From the outside, from a high-achieving point of view, this
might have appeared like a pointless kind of way to spend your days. But the
longer I live here, the more I realise that every day is different no matter
what you do with it. Every day is a gift, in the sense that you don't have to
do anything to get it except stay alive, and the fact of being alive and free
at all is pretty much a miracle. It's not about winning prizes for
meaningfulness or achieving the most transcendent experience. From another
point of view Norman had a life to be admired. He had chosen where to be,
created a life for himself with which he appeared to be content, in one of the
most beautiful places in Britain; a place where he could do his own thing, be
himself I suppose. A lot of people here miss him because of this. I do too.

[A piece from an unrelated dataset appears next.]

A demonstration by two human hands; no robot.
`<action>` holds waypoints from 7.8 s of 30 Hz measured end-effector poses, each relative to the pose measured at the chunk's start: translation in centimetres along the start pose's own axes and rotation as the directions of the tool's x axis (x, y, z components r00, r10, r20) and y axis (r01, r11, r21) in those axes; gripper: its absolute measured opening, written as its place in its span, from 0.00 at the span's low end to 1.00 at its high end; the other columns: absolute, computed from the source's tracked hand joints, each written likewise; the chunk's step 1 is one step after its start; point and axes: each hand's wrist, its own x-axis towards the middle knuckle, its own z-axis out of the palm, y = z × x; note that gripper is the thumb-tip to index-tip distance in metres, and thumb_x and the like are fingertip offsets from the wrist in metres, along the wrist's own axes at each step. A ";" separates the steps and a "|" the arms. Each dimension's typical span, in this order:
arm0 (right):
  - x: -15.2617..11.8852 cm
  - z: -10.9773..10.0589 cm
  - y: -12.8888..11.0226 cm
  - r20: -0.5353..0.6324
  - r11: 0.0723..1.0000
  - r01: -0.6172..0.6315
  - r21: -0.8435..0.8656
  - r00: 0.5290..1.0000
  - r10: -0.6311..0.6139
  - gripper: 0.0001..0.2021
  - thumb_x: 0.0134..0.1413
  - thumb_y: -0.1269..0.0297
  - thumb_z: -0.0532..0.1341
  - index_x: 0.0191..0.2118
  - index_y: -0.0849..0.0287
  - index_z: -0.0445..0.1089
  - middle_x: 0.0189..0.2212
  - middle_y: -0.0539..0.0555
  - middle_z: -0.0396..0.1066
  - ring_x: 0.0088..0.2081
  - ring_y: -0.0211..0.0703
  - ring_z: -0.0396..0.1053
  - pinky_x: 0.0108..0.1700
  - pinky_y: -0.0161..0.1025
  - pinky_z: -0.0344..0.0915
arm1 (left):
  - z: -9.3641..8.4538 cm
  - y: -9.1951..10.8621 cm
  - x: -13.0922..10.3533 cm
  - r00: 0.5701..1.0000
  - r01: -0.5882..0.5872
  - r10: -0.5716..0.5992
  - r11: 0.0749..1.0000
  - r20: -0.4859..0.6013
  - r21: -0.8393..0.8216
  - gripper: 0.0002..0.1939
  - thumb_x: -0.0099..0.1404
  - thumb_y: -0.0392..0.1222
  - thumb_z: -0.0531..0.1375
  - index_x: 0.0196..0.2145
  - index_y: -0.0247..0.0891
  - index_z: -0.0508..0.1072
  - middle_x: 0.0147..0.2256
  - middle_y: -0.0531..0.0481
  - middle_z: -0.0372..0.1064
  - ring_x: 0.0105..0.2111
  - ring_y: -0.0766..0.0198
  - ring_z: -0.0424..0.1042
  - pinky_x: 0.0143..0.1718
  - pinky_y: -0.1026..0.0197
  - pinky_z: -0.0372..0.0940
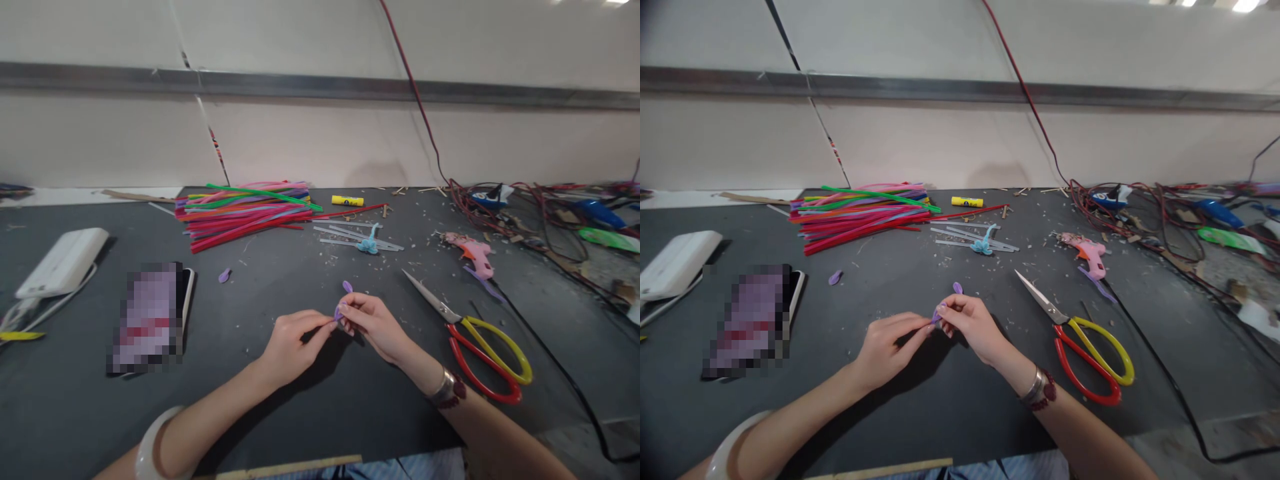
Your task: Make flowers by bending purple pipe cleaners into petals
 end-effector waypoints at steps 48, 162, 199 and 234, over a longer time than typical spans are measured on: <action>-0.5 -0.2 -0.7 0.113 0.972 0.154 -0.179 0.984 -0.135 0.11 0.49 0.57 0.59 0.26 0.60 0.65 0.19 0.46 0.59 0.22 0.32 0.55 0.26 0.33 0.54 | 0.4 0.1 0.3 0.621 0.727 -0.519 0.102 0.587 -0.679 0.08 0.53 0.39 0.63 0.29 0.31 0.76 0.24 0.48 0.71 0.23 0.71 0.66 0.28 0.69 0.61; -0.5 0.2 0.3 0.093 0.932 0.017 -0.363 0.996 0.018 0.09 0.50 0.64 0.57 0.31 0.65 0.70 0.21 0.51 0.69 0.22 0.33 0.68 0.28 0.33 0.66 | 0.5 -0.4 0.0 0.928 0.360 -0.373 0.907 -0.019 -0.220 0.06 0.55 0.40 0.60 0.29 0.35 0.74 0.31 0.47 0.73 0.32 0.62 0.72 0.36 0.63 0.66; -0.6 -1.8 -0.5 0.551 -0.123 0.605 -0.786 0.597 -0.583 0.09 0.55 0.73 0.54 0.40 0.63 0.69 0.37 0.55 0.72 0.43 0.45 0.63 0.46 0.45 0.65 | 0.3 -0.2 0.7 0.724 0.672 -0.548 0.421 0.419 -0.609 0.07 0.50 0.37 0.64 0.26 0.30 0.74 0.22 0.50 0.70 0.24 0.70 0.68 0.31 0.66 0.64; -0.4 -0.9 1.2 0.257 0.255 0.529 -0.809 0.709 -0.657 0.10 0.56 0.71 0.53 0.39 0.57 0.71 0.32 0.55 0.71 0.35 0.39 0.68 0.38 0.38 0.67 | 0.2 0.1 0.7 0.828 0.544 -0.544 0.718 0.136 -0.434 0.09 0.54 0.41 0.61 0.31 0.35 0.77 0.29 0.48 0.76 0.30 0.63 0.73 0.35 0.65 0.67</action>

And as my time on Rum gets shorter and I feel more and more aware of how precious it is, the more I realise how entirely strange it is, and how valuable that strangeness is. At the moment (this is another very strange thing, which didn't happen last year) we have a film crew on the island. Even the appearance of the film crew and their inappropriate vehicles (a Londoner's idea of a 4x4 suitable for the island being a low-slung shiny white Volvo) makes us aware of ourselves, of our "Rum-ness" in a way that we forget to do when we're "on our own". I worry about assumptions they'll make or whether they'll try to tell the story of our community as if we were just simple rural folk with no notion of the world beyond (a common misconception; one tourist recently told Mel how he'd gone into the school with a bunch of bananas: "The kids were amazed! Amazed they were! They'd never seen bananas before!" More like they'd never had a tourist coming into the school with a bunch of bananas before...). But our community here is so complex, and if I was asked to characterise people here in just one easy sentence (not that you can) I think I would have to say that everyone here, absolutely everyone, is doing something they could not possibly do if they lived on the mainland. We're all experimenting. And I love this. I love that we are all doing weird and wonderful things. And when I think this, I realise that it's true for me too; I've stepped out of the "normal" and into something far more exciting. Which I guess is kind of worth exchanging a few cynical weeks for. Bananas or no bananas.